- TASK TO CARRY OUT: Word for word, set down the full listing below.

- DATA PROVIDED:
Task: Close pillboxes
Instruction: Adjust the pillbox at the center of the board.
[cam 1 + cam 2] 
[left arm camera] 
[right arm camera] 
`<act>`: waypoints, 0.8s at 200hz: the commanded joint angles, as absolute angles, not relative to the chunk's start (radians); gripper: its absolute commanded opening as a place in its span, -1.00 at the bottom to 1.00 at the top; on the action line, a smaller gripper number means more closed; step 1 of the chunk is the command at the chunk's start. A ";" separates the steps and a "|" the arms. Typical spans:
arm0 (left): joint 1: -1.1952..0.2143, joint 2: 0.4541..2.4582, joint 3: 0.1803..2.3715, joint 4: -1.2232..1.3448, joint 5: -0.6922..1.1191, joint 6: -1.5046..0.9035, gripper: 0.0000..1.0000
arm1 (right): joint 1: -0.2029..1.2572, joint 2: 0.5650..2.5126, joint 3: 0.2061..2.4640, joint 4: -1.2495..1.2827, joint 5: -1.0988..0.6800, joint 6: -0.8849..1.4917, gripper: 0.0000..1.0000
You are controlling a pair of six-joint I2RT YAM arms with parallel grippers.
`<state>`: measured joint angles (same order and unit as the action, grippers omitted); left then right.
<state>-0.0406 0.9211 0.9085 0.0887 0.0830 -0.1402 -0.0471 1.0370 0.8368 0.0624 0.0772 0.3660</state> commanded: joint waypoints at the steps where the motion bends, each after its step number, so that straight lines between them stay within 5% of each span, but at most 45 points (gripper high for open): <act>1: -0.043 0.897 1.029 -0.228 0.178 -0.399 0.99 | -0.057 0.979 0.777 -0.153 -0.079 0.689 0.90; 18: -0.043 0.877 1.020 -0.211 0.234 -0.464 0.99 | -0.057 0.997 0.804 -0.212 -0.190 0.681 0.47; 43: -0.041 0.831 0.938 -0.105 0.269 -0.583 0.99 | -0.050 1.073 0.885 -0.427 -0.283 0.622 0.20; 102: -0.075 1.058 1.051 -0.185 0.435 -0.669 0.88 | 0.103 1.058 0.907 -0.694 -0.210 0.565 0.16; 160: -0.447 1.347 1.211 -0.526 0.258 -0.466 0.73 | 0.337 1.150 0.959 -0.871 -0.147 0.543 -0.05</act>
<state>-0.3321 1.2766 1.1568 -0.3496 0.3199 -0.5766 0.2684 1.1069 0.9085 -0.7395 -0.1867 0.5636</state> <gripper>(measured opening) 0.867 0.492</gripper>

- ANSWER FOR THE TASK:
Task: Close pillboxes
Instruction: Adjust the pillbox at the center of the board.
[cam 1 + cam 2] 
[left arm camera] 
[right arm camera] 
`<act>`: waypoints, 0.8s at 200hz: the commanded joint angles, as absolute angles, not relative to the chunk's start (radians); gripper: its absolute commanded opening as a place in its span, -1.00 at the bottom to 1.00 at the top; on the action line, a smaller gripper number means more closed; step 1 of the chunk is the command at the chunk's start. A ";" separates the steps and a "|" the arms. Typical spans:
arm0 (left): joint 1: -1.1952..0.2143, joint 2: 0.4541..2.4582, joint 3: 0.1803..2.3715, joint 4: -1.2232..1.3448, joint 5: -0.6922..1.1191, joint 6: -1.5046..0.9035, gripper: 0.0000..1.0000
arm1 (right): joint 1: -0.2029..1.2572, joint 2: 0.5650..2.5126, joint 3: 0.2061..2.4640, joint 4: -1.2495..1.2827, joint 5: -1.0988..0.6800, joint 6: -0.8849..1.4917, gripper: 0.0000..1.0000
You are controlling a pair of six-joint I2RT YAM arms with parallel grippers.
`<state>`: measured joint angles (same order and unit as the action, grippers omitted); left then right.
<state>-0.0406 0.9211 0.9085 0.0887 0.0830 -0.1402 -0.0471 1.0370 0.8368 0.0624 0.0772 0.3660</state> commanded: joint waypoints at the steps where the motion bends, each after its step number, so that straight lines between them stay within 5% of each span, but at most 45 points (gripper high for open): <act>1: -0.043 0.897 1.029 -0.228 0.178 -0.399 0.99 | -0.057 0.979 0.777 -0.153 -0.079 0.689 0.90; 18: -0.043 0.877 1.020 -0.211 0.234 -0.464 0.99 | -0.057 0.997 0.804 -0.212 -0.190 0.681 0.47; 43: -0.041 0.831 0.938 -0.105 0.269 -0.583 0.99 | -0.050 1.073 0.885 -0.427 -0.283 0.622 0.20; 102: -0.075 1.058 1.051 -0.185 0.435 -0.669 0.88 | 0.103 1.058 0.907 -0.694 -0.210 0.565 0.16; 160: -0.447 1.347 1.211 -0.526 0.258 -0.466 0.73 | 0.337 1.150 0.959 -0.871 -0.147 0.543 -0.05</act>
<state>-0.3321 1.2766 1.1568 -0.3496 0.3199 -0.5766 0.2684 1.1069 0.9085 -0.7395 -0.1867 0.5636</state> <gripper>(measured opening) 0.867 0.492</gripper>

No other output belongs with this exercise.